DATA PROVIDED Start Marker
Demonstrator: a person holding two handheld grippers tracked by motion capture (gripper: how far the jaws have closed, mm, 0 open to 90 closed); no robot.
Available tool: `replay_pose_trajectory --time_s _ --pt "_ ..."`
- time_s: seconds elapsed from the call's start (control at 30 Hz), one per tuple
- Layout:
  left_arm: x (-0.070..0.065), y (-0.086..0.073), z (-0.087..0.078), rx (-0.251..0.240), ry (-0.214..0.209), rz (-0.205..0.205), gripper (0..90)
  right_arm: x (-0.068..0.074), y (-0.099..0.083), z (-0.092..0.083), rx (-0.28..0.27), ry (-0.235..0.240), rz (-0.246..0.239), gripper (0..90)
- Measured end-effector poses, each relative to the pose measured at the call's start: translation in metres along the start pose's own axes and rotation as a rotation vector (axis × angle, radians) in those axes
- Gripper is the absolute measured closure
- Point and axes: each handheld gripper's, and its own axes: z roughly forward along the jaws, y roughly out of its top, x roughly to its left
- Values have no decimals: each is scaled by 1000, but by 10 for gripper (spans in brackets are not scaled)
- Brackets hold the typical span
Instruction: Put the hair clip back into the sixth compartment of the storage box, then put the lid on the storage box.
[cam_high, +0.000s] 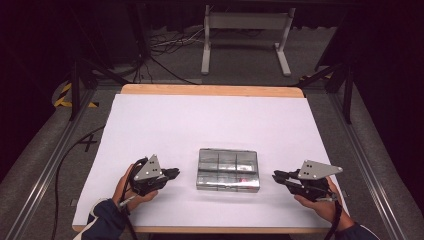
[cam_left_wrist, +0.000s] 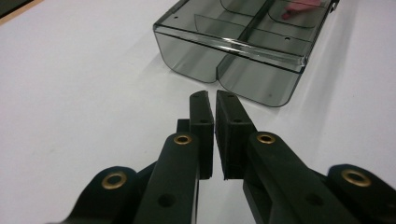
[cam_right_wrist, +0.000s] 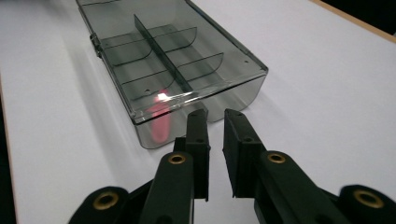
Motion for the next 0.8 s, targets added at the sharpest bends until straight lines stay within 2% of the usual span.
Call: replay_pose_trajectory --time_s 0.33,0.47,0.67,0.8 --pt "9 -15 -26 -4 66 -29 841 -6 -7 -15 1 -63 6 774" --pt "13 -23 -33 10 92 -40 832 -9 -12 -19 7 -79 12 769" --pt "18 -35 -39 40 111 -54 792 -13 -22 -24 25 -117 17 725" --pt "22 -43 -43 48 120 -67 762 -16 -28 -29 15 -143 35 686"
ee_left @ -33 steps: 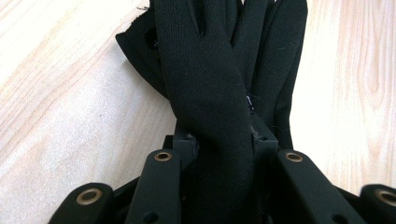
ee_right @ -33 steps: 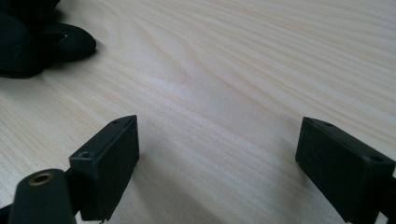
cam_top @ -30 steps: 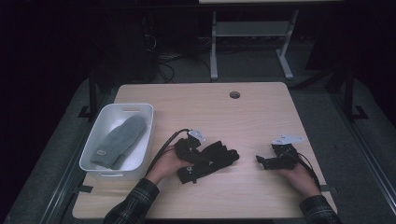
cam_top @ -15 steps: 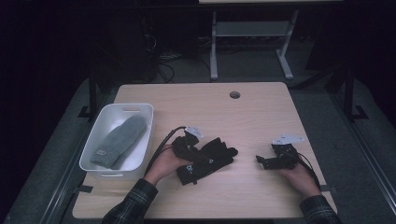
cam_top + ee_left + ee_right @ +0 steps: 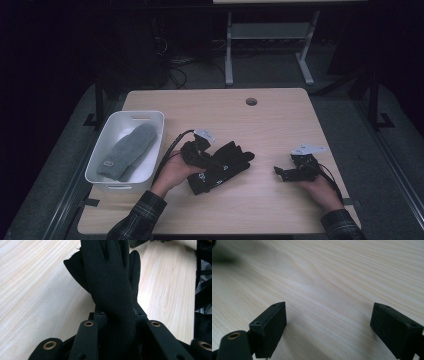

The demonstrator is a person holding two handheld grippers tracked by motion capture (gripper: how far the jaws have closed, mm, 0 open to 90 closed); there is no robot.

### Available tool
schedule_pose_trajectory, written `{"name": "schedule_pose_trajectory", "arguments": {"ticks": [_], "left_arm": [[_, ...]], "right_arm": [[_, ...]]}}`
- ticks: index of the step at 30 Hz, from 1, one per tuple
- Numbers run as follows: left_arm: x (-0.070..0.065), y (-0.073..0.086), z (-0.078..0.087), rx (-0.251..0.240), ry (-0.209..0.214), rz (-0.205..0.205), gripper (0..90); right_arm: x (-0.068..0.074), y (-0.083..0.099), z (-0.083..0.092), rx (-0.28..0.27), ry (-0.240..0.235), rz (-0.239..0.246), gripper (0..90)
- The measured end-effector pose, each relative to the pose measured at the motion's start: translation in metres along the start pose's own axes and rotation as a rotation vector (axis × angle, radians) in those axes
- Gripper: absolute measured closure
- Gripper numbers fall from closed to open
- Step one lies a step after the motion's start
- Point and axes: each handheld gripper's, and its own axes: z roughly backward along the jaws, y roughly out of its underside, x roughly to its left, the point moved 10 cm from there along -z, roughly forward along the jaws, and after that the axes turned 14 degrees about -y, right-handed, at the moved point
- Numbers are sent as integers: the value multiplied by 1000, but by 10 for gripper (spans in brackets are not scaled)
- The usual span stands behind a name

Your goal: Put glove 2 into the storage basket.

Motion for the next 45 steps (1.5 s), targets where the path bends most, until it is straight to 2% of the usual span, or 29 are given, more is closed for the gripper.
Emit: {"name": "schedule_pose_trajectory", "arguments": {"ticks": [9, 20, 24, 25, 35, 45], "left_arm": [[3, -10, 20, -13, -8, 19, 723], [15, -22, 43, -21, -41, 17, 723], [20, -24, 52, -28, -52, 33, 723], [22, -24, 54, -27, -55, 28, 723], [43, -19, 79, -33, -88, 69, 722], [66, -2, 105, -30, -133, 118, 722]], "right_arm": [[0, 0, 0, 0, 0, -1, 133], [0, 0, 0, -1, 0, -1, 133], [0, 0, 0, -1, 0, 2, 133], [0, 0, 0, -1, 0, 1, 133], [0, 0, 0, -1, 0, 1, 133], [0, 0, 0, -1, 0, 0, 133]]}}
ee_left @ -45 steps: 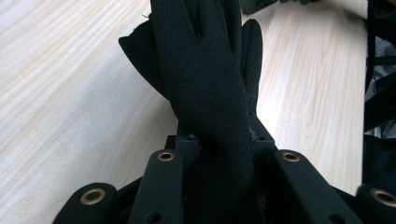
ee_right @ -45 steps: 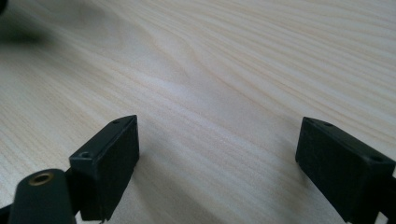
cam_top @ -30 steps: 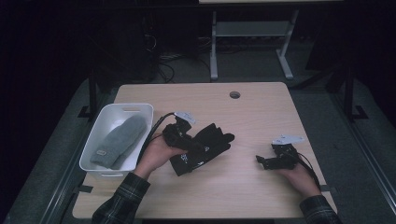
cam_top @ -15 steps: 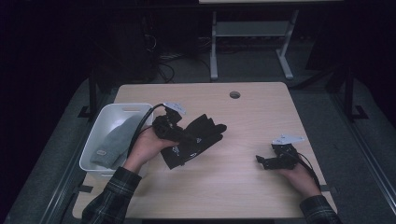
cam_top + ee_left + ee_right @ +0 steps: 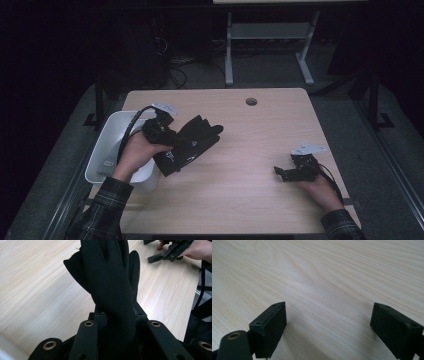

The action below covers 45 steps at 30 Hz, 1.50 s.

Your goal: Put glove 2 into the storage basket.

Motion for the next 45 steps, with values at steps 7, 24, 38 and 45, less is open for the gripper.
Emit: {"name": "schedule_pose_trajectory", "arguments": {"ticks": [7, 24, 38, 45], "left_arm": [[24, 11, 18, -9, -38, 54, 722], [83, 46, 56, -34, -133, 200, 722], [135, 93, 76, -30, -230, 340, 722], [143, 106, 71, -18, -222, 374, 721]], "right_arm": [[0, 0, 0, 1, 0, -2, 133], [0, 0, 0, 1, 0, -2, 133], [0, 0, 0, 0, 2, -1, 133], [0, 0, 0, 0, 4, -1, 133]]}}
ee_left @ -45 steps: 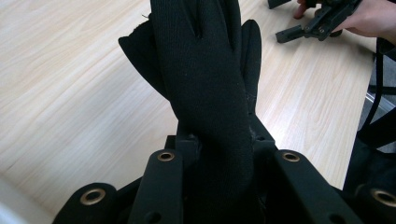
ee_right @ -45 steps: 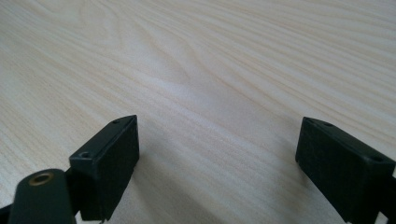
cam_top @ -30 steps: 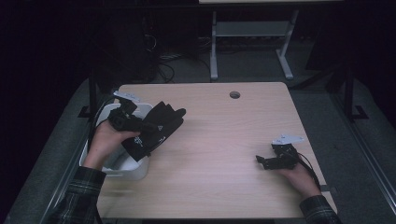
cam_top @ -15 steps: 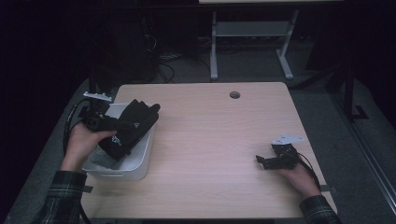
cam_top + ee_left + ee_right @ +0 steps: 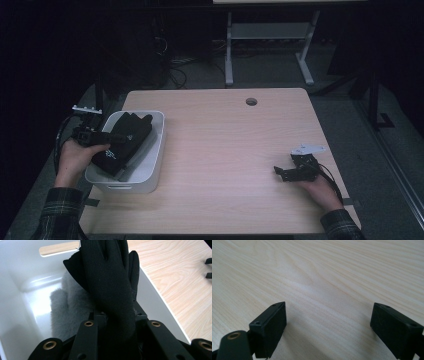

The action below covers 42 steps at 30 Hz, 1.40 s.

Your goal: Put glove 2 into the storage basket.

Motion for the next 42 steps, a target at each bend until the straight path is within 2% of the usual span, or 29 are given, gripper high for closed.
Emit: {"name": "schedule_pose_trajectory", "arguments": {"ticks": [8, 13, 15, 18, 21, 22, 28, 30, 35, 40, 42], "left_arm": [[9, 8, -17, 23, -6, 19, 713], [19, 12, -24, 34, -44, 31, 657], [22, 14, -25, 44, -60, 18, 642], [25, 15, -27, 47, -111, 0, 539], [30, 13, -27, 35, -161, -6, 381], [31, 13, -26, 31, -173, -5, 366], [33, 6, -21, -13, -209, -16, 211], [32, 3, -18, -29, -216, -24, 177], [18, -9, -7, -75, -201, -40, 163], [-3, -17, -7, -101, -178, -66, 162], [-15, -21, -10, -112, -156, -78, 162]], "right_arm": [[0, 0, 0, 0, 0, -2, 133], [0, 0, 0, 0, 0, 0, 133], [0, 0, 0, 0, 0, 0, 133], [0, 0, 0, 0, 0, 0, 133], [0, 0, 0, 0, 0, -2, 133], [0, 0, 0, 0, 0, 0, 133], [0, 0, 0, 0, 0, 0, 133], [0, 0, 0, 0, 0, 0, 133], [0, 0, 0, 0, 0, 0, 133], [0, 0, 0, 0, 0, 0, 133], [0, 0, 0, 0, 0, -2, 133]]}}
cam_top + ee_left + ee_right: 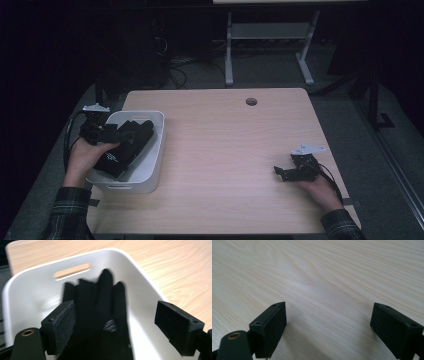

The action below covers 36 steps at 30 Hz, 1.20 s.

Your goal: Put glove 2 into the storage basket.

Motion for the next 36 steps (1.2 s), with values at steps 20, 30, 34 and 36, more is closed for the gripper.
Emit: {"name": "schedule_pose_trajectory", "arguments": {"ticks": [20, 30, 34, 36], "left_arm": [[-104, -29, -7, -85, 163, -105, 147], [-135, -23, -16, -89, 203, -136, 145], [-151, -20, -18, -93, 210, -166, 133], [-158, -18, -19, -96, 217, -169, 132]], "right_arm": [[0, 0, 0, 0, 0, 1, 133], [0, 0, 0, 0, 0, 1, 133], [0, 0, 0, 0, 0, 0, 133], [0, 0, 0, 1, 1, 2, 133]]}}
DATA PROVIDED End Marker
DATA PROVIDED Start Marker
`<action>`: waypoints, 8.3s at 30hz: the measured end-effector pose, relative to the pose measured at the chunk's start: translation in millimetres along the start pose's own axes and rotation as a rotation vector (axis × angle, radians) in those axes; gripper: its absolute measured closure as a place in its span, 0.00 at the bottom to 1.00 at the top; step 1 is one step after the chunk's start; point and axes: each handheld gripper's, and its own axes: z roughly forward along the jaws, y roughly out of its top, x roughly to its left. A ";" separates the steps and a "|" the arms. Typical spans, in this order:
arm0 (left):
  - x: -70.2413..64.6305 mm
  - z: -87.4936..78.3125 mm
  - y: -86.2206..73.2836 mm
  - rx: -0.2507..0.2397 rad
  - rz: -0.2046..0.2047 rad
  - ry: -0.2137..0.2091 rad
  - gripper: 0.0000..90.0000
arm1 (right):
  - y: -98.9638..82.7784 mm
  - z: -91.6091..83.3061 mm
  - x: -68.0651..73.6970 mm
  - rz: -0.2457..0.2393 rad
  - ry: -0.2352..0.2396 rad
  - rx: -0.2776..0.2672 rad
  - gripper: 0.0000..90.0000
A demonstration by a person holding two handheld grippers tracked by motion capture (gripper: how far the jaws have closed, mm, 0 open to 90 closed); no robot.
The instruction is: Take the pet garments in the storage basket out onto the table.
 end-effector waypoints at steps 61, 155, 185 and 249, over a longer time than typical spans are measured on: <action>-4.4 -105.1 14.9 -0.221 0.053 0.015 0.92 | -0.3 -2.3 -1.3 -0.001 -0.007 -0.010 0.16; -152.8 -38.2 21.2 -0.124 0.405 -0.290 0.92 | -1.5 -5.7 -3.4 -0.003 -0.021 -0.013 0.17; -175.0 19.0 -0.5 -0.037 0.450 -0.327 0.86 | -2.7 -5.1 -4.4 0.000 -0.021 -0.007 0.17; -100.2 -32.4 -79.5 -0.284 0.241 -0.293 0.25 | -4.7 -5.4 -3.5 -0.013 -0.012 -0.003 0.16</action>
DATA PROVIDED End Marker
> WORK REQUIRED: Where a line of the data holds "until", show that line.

> WRITTEN RESPONSE:
Motion for the next 0.8 s, targets added at the sharpest bends until straight lines stay within 2% of the usual span.
Motion for the next 45 steps (1.5 s), targets where the path bends most, until it is straight to 2% of the usual span, or 29 are given, more is closed for the gripper.
Motion for the next 42 steps, a target at each bend until the straight path is within 2% of the usual span, or 29 are given, gripper high for closed.

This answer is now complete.